To quit strikes, Sulaimani teachers, health workers want saving system abolished
Despite the KRG announcing over the weekend it plans to ease the salary saving system, schools and hospitals have remained shut in Sulaimani.
The system was introduced in 2016 as part of austerity measures to address the crippling economic crisis. The highly unpopular cuts have provoked a backlash among public sector workers.
On Saturday, health workers protested outside Sulaimani Teaching Hospital, while teachers lobbied outside Sulaimani’s main courthouse. They demanded “guarantees” and action from the government to pay them on a regular basis and end the saving system.
“Health workers will continue their strikes,” Hawzhin Othman, head of the Kurdistan Health Syndicate Sulaimani branch, told Rudaw during the protest. “Though the decision the government has made is positive, but we do not foresee any guarantees provided to us in order for the decree to take effect. Thus, we are waiting for the government to fulfill these promises in practice.”
“Our wages must be paid on time every month, not receiving it one month, then waiting three or more months for the next,” he said.
The government “must set a mechanism to pay back the two and a half year savings it has saved for health workers,” he added.
“As long as the saving system is in place, we will not abandon our protests,” read signs held by striking health workers. “What do you want, workers? We want our full salaries paid,” they chanted.
However, the Kurdistan Health Workers’ Syndicate announced on Thursday it will end its strike after the government announced it would ease the salary cuts system.
“We are calling on all the Kurdistan Region health workers to return to their work for the public interest, saving the lives of the honorable families of martyrs and people,” it stated Thursday evening.
Sarkawt Jalal, a strike organizer and board member of the Health Organizations Syndicate, said “boycotts will not stop.”
“The decree the government made to improve the salary saving system is deemed by us as a discount, not an improvement,” he told Rudaw.
“Our only condition to resume work is the abolishment of the saving system, and the payment of wages on time,” he insisted.
Othman Golpi said teachers will not end their strikes until their demands are “fully met.”
“In fact, we are determined to expand the circle of our protests and stay on the streets, because the government’s promises are only words, they are not turned into practice,” Golpi told the channel.
He added they would continue the protests until the saving system is completely abolished.

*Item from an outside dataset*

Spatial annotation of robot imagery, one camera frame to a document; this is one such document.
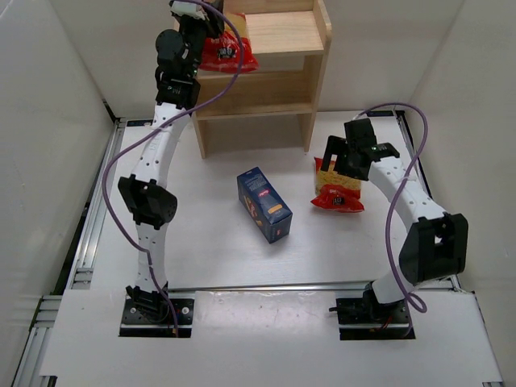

Golpi said however, there had been no pressures by the government to force them to end the strikes.
Amid growing fears that students in the Sulaimani province will miss a year of studies, seven universities across the province issued a joint statement saying classes would continue as normal.
The statement was issued by Sulaimani University, Sulaimani Polytechnic University, Koye University, Garmiyan University, Raparin University, Halabja University, and Charmo University and Kurdistan Board for Strategic Studies and Scientific Research.
“We should work together to help make sure studies continue across Kurdistan’s universities,” the statement read. “We will clear any obstacles in the way of the education system during the very short time left for this academic year.”
The statement went on to add: “It is also very important to not let the education process at our universities fall victim to political agendas and it is very important for us to work to avoid politics and election campaigns impacting the education process.”
“We will maintain our efforts for improving the livelihoods of teachers and our universities’ employees and their financial requirements will be paid by the universities.”
In the Kurdistan Region capital Erbil, the Dissatisfied Teachers and Civil Servants Board announced in a press conference it will end its strikes, and in the meantime put forth a set of demands to the government.
No classes were cancelled in Erbil, although a number of teachers and health workers staged strikes and protests last week for a number of consecutive days.
The board described the government’s move as “positive” and urged the full removal of the saving system in the next phase.
They claimed they would tentatively suspend their strikes and asked teachers to resume work starting from Sunday.
This past week saw a wave of mass protests across the Kurdistan Region, as civil servants led by teachers and health workers demanded the abolition of the government’s unpopular austerity measures that have seen wages in the public sector slashed.
KRG Prime Minister Nechirvan Barzani announced revisions to the system on Wednesday, saying low-earners would receive their full salaries and deductions from higher earners would be reduced.
The move largely ended protests in Erbil and Duhok provinces and reduced protests in Sulaimani and Halabja provinces.
Civil servants, who have struggled for around two years under the austerity measures, have established councils and committees in their regions to pressure the KRG to meet their demands after Baghdad sent funds to Erbil for the salaries.